Читаем Последний бой (СИ) полностью

Глаза сами собой начали закрываться. Он не заметил, как уснул. Тяжелым сном, смертельно уставшего человека.


Какой странный и красочный сон. Будто они с Ленкой Волковой катаются на карусели, а внизу стоят отец с мамой и, хохоча, машут ей рукой. Они такие красивые, счастливые. Ей хочется к ним, но карусель все крутиться и крутиться. Света хочет закричать, чтобы ее остановили, что ей надо сойти. Но крик застревает в пересохшем горле, а кружение все ускоряется и ускоряется. И вот уже мама с папой едва различимы, мгновение и они слились в белую стремительно раскручивающуюся полосу. Тут же подкатила тошнота. Светлана хочет свесить голову вниз, чтобы не забрызгаться, но у нее не получается. Тело затекло и не слушается. А вместо Волковой рядом уже какой-то незнакомый седой мужчина с чеховской бородкой. Держит прохладными пальцами ее за руку и что-то говорит. Но она его не слышит. Звук раздается будто из под воды. Смешно. Зачем он ей что-то говорит, ведь ей все равно ничего не понятно? Только голова из-за него разболелась. И снова папа с мамой. Они прогоняют назойливого дядьку с бородкой и смотрят на нее нежностью и любовью. Жаль, что это только сон. Мама гладит Свету по голове, целует холодными губами в лоб и уходит. А папа остается. И даже не пытается ее остановить. Светлана хочет закричать, чтобы он задержал маму, что ей очень надо с ней поговорить, расспросить о многом, понять. Но опять проклятое пересохшее горло не дает выдавить ни слова. В отчаянном усилии она протягивает к матери руки, тело обжигает болью и она просыпается.
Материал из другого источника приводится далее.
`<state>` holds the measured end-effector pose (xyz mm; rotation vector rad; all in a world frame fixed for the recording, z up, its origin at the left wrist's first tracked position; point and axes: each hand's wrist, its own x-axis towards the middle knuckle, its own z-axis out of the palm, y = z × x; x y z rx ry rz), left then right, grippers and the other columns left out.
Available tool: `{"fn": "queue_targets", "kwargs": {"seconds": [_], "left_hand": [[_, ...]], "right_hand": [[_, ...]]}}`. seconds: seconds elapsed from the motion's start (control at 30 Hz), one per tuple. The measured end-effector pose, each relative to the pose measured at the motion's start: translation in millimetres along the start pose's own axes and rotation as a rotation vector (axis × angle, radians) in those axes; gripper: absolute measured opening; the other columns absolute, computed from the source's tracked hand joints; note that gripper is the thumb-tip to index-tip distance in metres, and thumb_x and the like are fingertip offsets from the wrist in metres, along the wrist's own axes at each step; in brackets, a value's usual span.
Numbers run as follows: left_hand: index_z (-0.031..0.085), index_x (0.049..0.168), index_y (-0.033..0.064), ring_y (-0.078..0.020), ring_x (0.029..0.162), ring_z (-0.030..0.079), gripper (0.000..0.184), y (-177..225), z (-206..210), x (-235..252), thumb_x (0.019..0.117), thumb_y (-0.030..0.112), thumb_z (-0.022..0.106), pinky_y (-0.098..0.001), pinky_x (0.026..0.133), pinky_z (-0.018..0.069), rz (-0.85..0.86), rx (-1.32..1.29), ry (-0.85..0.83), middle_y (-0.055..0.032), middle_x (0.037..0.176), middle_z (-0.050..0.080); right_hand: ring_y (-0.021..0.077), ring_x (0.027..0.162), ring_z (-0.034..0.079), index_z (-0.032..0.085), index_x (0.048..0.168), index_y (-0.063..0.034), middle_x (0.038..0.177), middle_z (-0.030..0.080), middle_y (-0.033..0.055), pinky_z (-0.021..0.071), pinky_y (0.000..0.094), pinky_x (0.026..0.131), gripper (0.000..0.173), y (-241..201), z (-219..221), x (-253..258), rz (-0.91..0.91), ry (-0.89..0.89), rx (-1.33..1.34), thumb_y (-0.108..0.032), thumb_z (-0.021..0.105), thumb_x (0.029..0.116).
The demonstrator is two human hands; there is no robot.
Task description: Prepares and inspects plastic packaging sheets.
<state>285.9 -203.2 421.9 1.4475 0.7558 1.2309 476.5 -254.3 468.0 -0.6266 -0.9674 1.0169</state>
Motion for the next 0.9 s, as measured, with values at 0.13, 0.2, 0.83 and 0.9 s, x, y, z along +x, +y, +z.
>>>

Белый с потрескавшейся и облупившейся известкой потолок с желтыми пятнами старых подтеков. Круглые казенные плафоны светильников. И все это качается, кружится. Горло перехватило спазмом рвоты. Попыталась сглотнуть слюну, но язык словно напильник прошкрябал по пересохшему небу.

— Пить, — она попыталась попросить воды, но вместо слова вырвался полувздох, полухрип.

— Сам, — послышался рядом знакомый и родной голос. Над ней склонился отец. Уставший, осунувшийся, в накинутом на китель белоснежном халате. Вместо привычной трубки в руке странная кружка с длинным носиком. Он подносит ее к Светланиным губам, и прохладная сладковатая вода наполняет рот. Стон наслаждения вырывается сам собой.

— Что?! Что с тобой?! Плохо?! Больно?! — отец испуган. Он беспокоится за нее. Переживает. И это приятно. — Доктора сюда, быстро!

— Не надо доктора, — шепчет Света, — Папа, — она словно пробует слово на вкус. Мысли ворочаются лениво, нехотя поднимаясь из мути забытья. Они вышли. Выбрались. Или это бред? И нет папы, белого в желтых разводах потолка, а она, умирая, лежит в лесу. — Лена! — испуганно выдохнула Светлана. — Леночка, ты где?!

— Успокойся, чемо краго[ii], — на лоб легла сильная, прохладная рука, — жива твоя Лэна. Не ранэна даже.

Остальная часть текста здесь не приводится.